Representation learning on electronic health records (EHRs) plays a vital role in downstream medical prediction tasks. Although natural language processing techniques, such as recurrent neural networks, and self-attention, have been adapted for learning medical representations from hierarchical, time-stamped EHR data, they often struggle when either general or task-specific data are limited. Recent efforts have attempted to mitigate this challenge by incorporating medical ontologies (i.e., knowledge graphs) into self-supervised tasks like diagnosis prediction. However, two main issues remain: (1) small and uniform ontologies that lack diversity for robust learning, and (2) insufficient attention to the critical contexts or dependencies underlying patient journeys, which could further enhance ontology-based learning. To address these gaps, we propose MIPO (Mutual Integration of Patient Journey and Medical Ontology), a robust end-to-end framework that employs a Transformer-based architecture for representation learning. MIPO emphasizes task-specific representation learning through a sequential diagnosis prediction task, while also incorporating an ontology-based disease-typing task. A graph-embedding module is introduced to integrate information from patient visit records, thus alleviating data insufficiency. This setup creates a mutually reinforcing loop, where both patient-journey embedding and ontology embedding benefit from each other. We validate MIPO on two real-world benchmark datasets, showing that it consistently outperforms baseline methods under both sufficient and limited data conditions.
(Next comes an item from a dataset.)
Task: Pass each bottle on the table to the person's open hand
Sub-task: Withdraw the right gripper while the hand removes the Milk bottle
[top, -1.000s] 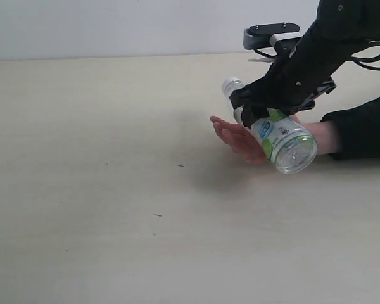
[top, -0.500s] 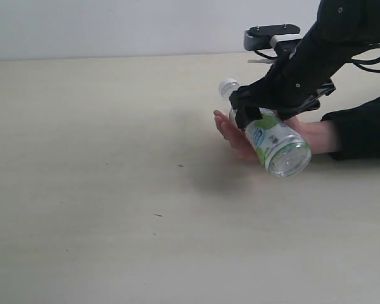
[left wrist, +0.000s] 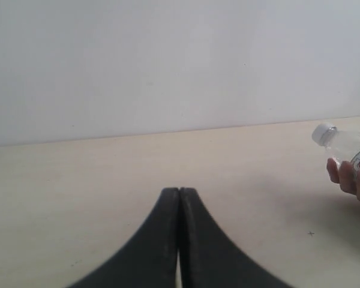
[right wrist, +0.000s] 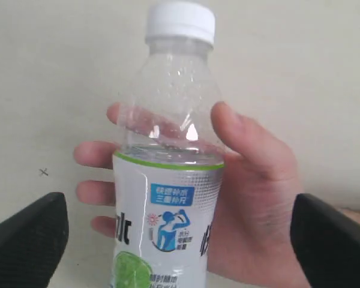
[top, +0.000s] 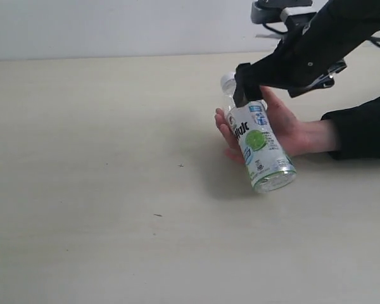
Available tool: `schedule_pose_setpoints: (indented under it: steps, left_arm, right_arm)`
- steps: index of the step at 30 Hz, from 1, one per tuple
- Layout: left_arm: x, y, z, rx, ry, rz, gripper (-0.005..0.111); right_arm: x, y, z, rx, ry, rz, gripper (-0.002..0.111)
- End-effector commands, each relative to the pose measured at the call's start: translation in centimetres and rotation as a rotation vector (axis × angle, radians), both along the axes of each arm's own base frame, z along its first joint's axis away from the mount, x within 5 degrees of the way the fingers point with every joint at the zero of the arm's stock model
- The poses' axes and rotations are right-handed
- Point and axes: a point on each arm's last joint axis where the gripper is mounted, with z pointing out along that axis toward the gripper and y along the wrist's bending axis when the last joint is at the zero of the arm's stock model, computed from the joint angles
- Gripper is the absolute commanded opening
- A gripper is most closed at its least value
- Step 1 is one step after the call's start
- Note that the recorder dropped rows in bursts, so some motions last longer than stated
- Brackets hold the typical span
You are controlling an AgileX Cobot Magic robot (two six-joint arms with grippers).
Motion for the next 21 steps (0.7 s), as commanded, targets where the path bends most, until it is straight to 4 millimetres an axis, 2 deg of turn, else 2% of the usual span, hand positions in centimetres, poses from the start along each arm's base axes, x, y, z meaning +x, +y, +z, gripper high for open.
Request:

Furthermore, the resulting diagnosis embeddings offer improved interpretability, underscoring the promise of MIPO for real-world healthcare applications.

Paper Structure

This paper contains 26 sections, 18 equations, 4 figures, 2 tables, 1 algorithm.

Figures (4)

  • Figure 1: The model architecture of MIPO. The graph is formatted as a hierarchical tree, in which, the root node is virtual. To construct the tree, the leaf nodes (solid circles) denote fine-grained diagnoses, and the non-leaf nodes (dotted circles) denote coarse-grained disease concepts.
  • Figure 2: Acc@20 of diagnoses prediction on MIMIC and eICU, size of training data is varied from 20% to 80%.
  • Figure 3: Annotations of MIPO Diagnosis Embedding
  • Figure 4: t-SNE Scatterplots of Medical Codes Learned by Predictive Models on the MIMIC dataset.